8. The method of claim 7 wherein said converting step includes the step of converting said load signal parameter into load signal frequency components using discrete Fourier transforms.
9. The method of claim 1 wherein said comparing step produces a set of difference signals indicative of the differences between said individual components of said spectrum of sample frequency components and said corresponding frequency values of said arcing fault signal model.
10. The method of claim 9 further comprising the step of providing an alarm signal if said set of difference signals is more than a selected value.
11. The method of claim 10 further comprising the step of providing a normal signal if said set of difference signals is less than said selected value.

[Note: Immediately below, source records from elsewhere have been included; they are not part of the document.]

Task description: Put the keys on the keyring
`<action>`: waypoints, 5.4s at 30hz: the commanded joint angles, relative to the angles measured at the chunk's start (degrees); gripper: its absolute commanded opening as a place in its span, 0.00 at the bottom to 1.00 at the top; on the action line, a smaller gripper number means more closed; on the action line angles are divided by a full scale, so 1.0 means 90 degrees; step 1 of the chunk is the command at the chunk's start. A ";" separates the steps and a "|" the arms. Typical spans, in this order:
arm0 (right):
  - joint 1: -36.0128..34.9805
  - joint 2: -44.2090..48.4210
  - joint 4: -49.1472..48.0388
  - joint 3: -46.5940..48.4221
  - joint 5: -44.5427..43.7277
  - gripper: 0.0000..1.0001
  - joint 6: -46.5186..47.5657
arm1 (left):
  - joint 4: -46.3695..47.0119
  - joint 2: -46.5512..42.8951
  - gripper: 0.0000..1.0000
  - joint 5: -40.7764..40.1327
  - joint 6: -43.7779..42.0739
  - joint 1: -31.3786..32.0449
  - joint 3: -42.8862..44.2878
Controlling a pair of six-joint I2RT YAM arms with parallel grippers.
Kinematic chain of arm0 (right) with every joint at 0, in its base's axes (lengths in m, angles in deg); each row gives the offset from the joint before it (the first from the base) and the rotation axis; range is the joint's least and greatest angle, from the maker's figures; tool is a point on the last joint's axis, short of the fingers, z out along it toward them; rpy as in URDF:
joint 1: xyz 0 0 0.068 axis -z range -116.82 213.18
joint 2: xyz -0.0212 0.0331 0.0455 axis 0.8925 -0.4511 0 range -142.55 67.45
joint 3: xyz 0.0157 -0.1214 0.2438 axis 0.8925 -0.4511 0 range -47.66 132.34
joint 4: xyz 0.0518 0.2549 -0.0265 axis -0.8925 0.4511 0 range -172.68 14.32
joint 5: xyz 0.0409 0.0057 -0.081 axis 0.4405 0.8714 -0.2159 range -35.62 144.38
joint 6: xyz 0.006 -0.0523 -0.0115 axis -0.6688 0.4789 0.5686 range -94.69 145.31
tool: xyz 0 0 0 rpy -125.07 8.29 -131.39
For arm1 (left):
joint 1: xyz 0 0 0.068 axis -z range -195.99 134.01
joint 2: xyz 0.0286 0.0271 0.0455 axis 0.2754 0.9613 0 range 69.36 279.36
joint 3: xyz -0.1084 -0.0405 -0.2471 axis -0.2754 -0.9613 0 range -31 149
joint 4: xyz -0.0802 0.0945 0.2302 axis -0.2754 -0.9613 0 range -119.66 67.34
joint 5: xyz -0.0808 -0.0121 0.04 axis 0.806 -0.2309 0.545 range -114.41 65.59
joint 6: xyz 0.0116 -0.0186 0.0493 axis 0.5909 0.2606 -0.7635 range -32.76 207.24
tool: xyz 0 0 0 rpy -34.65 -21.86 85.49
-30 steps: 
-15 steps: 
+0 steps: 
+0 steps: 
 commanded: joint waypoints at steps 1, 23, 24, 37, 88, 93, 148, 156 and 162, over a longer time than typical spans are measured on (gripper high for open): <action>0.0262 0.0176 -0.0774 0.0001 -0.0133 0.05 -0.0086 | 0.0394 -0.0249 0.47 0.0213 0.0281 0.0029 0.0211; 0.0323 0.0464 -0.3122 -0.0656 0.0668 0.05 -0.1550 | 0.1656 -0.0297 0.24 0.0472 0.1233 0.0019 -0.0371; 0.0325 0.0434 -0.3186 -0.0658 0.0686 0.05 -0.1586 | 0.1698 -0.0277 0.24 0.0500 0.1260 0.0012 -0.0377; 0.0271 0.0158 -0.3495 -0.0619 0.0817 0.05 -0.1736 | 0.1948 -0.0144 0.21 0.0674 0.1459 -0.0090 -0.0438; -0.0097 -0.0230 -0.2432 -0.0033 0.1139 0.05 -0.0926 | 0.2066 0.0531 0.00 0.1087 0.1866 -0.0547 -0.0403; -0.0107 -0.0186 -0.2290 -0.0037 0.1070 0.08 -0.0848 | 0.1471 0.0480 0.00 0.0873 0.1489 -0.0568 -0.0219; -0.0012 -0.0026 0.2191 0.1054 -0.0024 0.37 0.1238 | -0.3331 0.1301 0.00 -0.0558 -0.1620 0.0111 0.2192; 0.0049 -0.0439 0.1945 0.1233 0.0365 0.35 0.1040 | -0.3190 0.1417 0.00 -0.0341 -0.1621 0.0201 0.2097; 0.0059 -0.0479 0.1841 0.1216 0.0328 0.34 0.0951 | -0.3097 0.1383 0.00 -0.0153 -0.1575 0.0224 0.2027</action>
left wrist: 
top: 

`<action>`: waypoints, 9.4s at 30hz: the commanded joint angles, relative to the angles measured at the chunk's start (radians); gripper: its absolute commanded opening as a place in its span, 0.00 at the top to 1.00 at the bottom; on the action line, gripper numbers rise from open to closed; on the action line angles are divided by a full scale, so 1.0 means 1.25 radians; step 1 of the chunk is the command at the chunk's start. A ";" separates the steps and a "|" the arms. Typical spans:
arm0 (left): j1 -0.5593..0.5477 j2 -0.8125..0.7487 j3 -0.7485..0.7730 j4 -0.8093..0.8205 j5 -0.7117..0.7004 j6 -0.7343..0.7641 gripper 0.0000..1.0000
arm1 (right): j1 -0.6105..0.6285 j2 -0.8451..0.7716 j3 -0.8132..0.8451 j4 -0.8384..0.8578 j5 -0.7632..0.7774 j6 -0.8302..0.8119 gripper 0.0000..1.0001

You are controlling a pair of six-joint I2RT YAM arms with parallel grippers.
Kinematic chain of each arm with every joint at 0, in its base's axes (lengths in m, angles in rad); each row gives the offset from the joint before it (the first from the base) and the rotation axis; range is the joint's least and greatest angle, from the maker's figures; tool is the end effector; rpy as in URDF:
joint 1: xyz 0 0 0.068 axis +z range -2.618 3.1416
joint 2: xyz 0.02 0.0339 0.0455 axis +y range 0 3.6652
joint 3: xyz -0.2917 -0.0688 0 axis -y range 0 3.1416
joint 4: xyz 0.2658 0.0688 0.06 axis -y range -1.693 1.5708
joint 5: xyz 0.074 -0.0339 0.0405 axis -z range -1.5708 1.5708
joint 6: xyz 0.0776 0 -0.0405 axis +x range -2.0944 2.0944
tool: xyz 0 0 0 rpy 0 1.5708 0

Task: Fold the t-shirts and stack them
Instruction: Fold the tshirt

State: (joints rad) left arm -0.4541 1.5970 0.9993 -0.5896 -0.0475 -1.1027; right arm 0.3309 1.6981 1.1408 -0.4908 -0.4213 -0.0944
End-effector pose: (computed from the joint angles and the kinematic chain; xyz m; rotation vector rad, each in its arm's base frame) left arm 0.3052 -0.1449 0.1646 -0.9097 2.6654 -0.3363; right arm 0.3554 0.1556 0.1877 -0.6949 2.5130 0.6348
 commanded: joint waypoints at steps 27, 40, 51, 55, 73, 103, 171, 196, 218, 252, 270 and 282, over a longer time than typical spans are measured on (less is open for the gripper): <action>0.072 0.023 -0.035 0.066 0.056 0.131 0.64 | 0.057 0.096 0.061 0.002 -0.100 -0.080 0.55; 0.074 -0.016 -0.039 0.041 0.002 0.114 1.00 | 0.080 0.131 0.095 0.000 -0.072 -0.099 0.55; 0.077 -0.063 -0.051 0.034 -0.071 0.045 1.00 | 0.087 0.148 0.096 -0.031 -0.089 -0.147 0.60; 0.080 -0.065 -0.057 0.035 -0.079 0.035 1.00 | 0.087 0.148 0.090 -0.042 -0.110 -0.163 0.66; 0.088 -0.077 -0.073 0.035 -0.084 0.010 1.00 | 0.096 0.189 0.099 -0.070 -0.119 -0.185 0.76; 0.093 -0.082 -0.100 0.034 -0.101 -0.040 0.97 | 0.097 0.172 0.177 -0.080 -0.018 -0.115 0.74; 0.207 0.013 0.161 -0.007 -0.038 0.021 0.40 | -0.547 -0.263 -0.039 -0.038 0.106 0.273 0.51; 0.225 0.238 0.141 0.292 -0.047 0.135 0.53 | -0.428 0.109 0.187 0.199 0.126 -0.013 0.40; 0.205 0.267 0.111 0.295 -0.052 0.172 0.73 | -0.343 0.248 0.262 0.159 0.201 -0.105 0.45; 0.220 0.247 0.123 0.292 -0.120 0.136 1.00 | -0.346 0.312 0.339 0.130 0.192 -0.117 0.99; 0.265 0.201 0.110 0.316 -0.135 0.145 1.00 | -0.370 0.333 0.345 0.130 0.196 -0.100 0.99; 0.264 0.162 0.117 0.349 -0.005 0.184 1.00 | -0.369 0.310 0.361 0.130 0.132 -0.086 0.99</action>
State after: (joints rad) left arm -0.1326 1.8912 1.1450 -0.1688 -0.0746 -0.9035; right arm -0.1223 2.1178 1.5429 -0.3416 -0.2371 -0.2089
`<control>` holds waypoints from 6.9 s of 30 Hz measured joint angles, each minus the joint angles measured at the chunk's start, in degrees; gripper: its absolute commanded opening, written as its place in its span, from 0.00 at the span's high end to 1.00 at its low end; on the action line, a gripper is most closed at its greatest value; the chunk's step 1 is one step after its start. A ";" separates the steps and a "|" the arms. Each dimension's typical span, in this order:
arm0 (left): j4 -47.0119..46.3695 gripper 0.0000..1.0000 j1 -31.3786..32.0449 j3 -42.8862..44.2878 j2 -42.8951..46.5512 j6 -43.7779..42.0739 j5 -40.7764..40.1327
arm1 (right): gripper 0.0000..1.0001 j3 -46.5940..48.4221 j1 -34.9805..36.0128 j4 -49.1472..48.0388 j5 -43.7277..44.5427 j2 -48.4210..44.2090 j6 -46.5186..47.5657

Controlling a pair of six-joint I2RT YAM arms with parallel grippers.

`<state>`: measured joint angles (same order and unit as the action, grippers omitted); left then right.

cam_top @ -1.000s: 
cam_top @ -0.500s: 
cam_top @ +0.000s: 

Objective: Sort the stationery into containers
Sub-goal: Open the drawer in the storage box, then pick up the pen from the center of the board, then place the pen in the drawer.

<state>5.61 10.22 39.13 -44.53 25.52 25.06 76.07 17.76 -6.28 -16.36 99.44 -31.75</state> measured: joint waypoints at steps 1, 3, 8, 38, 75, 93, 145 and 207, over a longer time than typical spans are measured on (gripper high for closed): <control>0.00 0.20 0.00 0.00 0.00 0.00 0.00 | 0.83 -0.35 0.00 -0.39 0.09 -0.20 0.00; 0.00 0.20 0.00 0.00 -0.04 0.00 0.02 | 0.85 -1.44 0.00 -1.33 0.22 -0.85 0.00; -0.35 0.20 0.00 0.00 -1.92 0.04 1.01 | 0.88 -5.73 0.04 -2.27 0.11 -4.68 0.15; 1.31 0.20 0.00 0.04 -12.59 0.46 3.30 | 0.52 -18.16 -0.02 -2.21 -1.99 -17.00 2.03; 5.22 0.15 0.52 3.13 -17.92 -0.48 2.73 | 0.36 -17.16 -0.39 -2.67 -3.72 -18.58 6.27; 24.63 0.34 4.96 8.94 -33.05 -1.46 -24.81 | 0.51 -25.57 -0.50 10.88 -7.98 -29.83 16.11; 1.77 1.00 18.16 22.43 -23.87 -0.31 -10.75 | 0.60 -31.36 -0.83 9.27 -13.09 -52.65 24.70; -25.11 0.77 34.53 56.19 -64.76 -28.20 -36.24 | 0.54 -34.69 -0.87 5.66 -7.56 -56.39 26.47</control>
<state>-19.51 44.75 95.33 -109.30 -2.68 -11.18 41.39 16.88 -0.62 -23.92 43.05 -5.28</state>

This is a continuation of application Ser. No. 08/138,489 filed Oct. 15, 1993, now abandoned.

The present invention relates generally to an analysis system for use with an alternating current (AC) electric utility power system, and more particularly to an arc spectral shape analysis system for detecting high impedance, low current arcing faults on the power system. Arcing faults may be caused by, for example, downed, broken, tangled or dangling power lines, trees contacting the power lines, and various overcurrent fault situations.

Arcing faults are more difficult to detect than permanent overcurrent faults, which for instance, occur when a transformer fails. Conventional overcurrent protection devices have time delays which permit a temporary fault from de-energizing the power line. Only if the overcurrent fault persists does such a protection device de-energize the power line. Some arcing faults may initialize the timing circuits of the overcurrent protection devices but, by the end of the delay, the high impedance nature of the fault limits the fault current to a low value. An overcurrent protection device thus cannot distinguish this low fault current from the levels of current ordinarily drawn by customers, so the lines may remain energized even though a dangerous arcing fault exists on the power line.

Other methods of detecting arcing faults have focused on the high harmonic frequency content of the line current. These earlier methods compared the magnitude of line current harmonics with a predetermined reference magnitude. For instance, U.S. Pat. No. 3,308,345 to Warrington detects arcing faults by first filtering out the fundamental frequency (e.g. 60 Hertz in the United States and 50 Hertz in Europe) and its second and third harmonics. The magnitude of the remaining high harmonic frequencies, i.e., the fourth, fifth . . . harmonic frequencies, are then compared to a predetermined threshold magnitude value. Warrington measures the signals over a predetermined length of time. If the magnitude value of the high harmonic frequency components exceeds the reference magnitude value, the Warrington device produces a warning signal. The magnitude of normal harmonic components varies significantly depending on the connected load, making it extremely difficult to effectively set the threshold magnitude value for the Warrington device.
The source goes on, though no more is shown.